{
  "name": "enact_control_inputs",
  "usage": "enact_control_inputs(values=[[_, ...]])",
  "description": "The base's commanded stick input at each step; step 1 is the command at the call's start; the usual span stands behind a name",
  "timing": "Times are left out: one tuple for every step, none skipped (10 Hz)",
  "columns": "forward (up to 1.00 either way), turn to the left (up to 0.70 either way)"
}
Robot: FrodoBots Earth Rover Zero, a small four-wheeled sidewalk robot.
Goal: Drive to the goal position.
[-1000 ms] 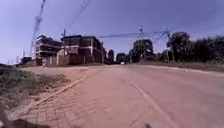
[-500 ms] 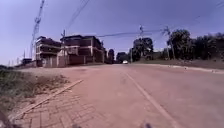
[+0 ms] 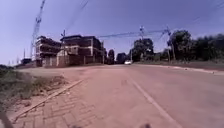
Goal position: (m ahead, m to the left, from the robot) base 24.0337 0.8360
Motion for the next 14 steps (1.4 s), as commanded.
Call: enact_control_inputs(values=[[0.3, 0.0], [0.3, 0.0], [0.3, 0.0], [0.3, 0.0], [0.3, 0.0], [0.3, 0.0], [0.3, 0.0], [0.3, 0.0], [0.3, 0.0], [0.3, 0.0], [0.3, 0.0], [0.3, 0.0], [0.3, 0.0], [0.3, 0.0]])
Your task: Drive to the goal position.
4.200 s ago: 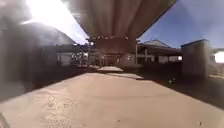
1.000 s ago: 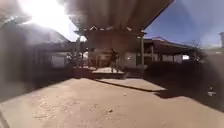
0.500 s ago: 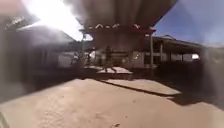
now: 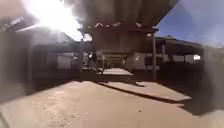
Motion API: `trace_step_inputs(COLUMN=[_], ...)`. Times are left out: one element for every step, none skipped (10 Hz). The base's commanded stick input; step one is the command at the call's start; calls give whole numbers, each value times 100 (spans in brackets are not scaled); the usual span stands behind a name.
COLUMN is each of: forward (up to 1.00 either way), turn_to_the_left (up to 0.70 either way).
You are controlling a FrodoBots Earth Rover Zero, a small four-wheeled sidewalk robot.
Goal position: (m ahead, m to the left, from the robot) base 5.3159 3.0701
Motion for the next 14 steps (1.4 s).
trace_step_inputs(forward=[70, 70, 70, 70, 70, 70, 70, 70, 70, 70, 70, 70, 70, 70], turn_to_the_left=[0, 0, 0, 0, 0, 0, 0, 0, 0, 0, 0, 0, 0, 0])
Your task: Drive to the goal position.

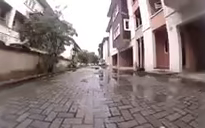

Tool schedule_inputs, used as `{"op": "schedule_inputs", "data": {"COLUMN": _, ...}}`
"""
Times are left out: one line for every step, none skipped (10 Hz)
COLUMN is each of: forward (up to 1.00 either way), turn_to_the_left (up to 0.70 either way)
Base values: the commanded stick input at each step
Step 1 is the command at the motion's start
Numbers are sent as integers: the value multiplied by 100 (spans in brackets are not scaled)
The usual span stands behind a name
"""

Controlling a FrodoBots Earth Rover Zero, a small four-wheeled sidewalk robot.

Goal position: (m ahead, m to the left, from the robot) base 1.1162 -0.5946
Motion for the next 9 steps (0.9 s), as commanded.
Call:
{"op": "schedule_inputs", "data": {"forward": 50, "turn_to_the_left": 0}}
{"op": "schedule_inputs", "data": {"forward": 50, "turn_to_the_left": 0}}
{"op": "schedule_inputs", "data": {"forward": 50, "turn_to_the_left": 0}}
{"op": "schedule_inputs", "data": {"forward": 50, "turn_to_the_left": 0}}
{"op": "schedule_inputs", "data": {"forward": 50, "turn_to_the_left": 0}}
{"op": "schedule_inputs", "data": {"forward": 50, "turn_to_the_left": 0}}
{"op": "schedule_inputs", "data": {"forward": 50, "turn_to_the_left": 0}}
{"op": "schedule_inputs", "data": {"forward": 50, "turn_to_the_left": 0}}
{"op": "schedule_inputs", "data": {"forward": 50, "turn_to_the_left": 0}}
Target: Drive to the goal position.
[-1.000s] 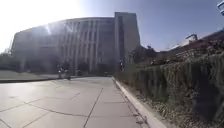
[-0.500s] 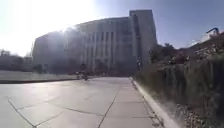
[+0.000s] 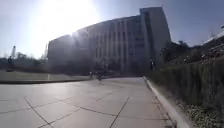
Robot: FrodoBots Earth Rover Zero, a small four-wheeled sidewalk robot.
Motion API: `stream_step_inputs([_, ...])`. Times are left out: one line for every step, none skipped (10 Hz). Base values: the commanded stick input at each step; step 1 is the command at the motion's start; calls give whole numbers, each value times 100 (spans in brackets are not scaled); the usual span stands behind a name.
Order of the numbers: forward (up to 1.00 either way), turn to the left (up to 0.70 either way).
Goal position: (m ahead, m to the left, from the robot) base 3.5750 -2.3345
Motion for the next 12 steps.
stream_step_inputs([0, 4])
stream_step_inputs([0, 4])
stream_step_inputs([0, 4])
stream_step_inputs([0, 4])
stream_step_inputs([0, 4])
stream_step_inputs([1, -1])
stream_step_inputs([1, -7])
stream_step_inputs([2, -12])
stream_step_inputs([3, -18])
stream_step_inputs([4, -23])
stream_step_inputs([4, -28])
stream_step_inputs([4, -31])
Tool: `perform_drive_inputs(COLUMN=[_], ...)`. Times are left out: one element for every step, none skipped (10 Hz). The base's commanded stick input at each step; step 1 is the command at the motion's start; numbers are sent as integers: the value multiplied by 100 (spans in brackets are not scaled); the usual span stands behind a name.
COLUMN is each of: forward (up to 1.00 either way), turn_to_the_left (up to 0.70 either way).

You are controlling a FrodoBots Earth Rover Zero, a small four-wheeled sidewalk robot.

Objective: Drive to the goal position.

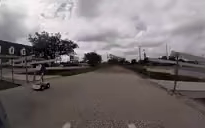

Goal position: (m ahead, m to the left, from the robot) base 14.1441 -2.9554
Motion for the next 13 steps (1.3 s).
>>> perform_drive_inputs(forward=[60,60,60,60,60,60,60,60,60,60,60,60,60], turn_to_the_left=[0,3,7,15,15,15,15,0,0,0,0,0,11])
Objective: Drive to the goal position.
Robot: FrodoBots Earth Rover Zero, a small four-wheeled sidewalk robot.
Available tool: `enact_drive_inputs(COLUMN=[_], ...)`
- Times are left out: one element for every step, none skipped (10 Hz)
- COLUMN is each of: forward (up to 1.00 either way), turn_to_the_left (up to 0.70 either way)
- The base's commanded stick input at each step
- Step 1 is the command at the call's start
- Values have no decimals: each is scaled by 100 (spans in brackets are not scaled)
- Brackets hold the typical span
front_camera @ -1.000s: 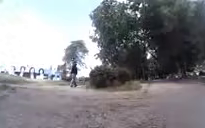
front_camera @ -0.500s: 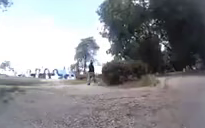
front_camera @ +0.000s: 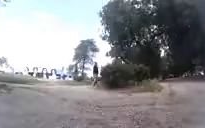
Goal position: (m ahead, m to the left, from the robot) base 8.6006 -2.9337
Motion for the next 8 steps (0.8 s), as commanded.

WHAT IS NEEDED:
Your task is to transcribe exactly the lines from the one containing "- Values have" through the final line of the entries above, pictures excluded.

OUTPUT:
- Values have no decimals: each is scaled by 100 (spans in brackets are not scaled)
- Brackets hold the typical span
front_camera @ -1.000s: 
front_camera @ -0.500s: 
front_camera @ +0.000s: 
Goal position: (m ahead, m to the left, from the robot) base 8.6006 -2.9337
Motion for the next 8 steps (0.8 s), as commanded.

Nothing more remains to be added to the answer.